__What to work on__
With the pictures left out, print exactly the lines below that run from the one containing "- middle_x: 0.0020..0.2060" through the one containing "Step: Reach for".

Stored items from a collection:
--- START ---
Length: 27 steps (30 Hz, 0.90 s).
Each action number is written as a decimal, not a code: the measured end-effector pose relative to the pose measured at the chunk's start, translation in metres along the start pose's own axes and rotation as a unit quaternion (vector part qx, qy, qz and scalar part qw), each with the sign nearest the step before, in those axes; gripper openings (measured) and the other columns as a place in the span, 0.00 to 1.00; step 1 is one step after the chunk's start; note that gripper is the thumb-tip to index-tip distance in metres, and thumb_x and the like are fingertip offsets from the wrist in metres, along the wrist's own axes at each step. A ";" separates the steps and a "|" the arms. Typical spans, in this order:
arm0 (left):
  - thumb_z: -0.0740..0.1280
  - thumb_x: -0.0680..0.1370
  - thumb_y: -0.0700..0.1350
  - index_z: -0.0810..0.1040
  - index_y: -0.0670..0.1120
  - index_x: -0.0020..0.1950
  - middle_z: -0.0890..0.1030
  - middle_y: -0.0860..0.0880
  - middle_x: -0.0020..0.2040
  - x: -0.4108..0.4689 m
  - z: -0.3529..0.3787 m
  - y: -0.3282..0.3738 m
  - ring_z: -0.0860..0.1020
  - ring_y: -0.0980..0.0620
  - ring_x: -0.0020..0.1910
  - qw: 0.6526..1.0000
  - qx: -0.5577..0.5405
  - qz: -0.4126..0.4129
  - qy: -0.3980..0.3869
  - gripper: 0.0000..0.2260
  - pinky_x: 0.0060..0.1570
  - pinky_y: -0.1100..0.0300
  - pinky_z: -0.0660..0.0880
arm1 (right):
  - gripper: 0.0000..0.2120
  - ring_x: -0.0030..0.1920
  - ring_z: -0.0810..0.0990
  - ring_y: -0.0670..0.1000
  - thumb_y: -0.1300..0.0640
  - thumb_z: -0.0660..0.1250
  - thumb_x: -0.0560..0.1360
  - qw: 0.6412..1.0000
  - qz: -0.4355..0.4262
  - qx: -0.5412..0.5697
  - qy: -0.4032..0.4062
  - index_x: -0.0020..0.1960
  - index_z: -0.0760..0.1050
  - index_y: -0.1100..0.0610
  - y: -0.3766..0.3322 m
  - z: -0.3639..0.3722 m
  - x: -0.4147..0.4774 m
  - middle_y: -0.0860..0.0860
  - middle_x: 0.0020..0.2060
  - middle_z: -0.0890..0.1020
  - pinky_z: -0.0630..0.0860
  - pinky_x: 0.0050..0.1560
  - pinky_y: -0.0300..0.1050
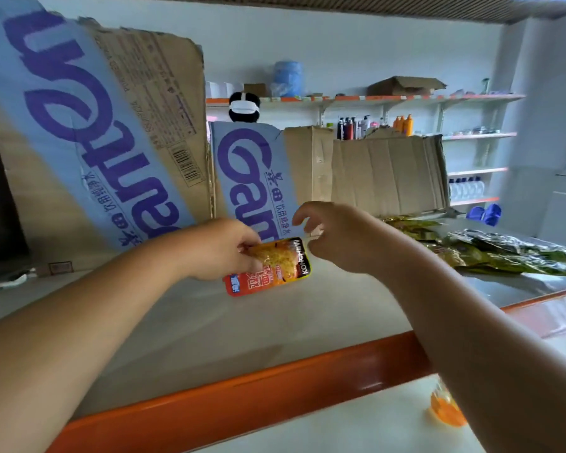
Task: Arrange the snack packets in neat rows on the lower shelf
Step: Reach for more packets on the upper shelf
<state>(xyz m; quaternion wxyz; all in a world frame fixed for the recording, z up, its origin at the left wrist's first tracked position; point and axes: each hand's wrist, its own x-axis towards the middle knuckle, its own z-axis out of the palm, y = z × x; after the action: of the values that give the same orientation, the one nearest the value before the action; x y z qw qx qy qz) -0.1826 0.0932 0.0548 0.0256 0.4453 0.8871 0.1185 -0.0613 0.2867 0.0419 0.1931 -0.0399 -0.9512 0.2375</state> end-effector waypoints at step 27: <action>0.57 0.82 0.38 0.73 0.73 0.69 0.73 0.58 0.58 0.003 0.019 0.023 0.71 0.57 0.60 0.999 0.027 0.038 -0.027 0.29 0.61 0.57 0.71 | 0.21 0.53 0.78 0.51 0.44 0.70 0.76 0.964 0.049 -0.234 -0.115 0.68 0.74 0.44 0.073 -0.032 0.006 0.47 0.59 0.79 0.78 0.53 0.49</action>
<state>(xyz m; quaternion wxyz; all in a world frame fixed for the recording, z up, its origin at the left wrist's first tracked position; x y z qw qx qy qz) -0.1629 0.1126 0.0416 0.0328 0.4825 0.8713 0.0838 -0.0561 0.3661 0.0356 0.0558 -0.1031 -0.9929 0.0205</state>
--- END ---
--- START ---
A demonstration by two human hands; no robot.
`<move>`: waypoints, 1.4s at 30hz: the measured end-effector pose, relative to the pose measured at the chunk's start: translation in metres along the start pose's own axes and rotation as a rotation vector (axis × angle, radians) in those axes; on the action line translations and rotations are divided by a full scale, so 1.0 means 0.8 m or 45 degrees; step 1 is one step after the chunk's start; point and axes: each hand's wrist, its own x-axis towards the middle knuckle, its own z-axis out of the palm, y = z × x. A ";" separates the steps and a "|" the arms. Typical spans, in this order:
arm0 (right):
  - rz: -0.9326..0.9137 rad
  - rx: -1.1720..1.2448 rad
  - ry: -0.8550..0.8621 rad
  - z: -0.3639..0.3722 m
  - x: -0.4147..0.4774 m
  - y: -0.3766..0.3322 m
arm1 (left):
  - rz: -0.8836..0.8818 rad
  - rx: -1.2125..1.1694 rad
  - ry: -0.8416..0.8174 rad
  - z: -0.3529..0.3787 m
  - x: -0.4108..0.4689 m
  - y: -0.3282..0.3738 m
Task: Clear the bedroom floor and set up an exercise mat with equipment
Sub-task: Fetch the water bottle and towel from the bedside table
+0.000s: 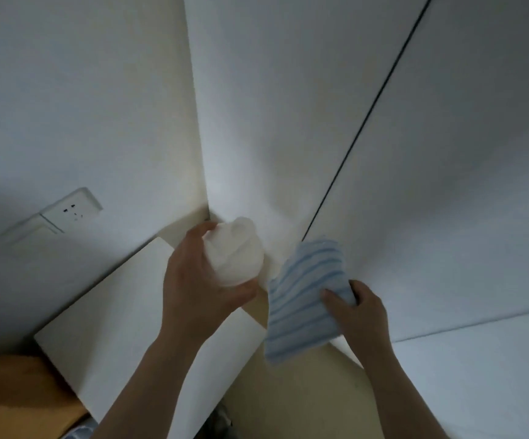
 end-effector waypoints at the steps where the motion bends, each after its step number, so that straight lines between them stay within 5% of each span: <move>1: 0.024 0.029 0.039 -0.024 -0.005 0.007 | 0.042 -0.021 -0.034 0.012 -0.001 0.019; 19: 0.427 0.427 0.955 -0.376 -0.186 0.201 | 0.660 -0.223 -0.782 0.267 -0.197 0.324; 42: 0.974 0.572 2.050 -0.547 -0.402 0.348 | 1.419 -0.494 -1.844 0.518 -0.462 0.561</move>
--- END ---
__Solution for this task__
  - middle_x: 0.0020..0.2060
  - middle_z: -0.0890..0.1020
  - pinky_z: -0.0630..0.0860
  - pinky_x: 0.0050..0.1560
  - pinky_y: -0.0300..0.1050
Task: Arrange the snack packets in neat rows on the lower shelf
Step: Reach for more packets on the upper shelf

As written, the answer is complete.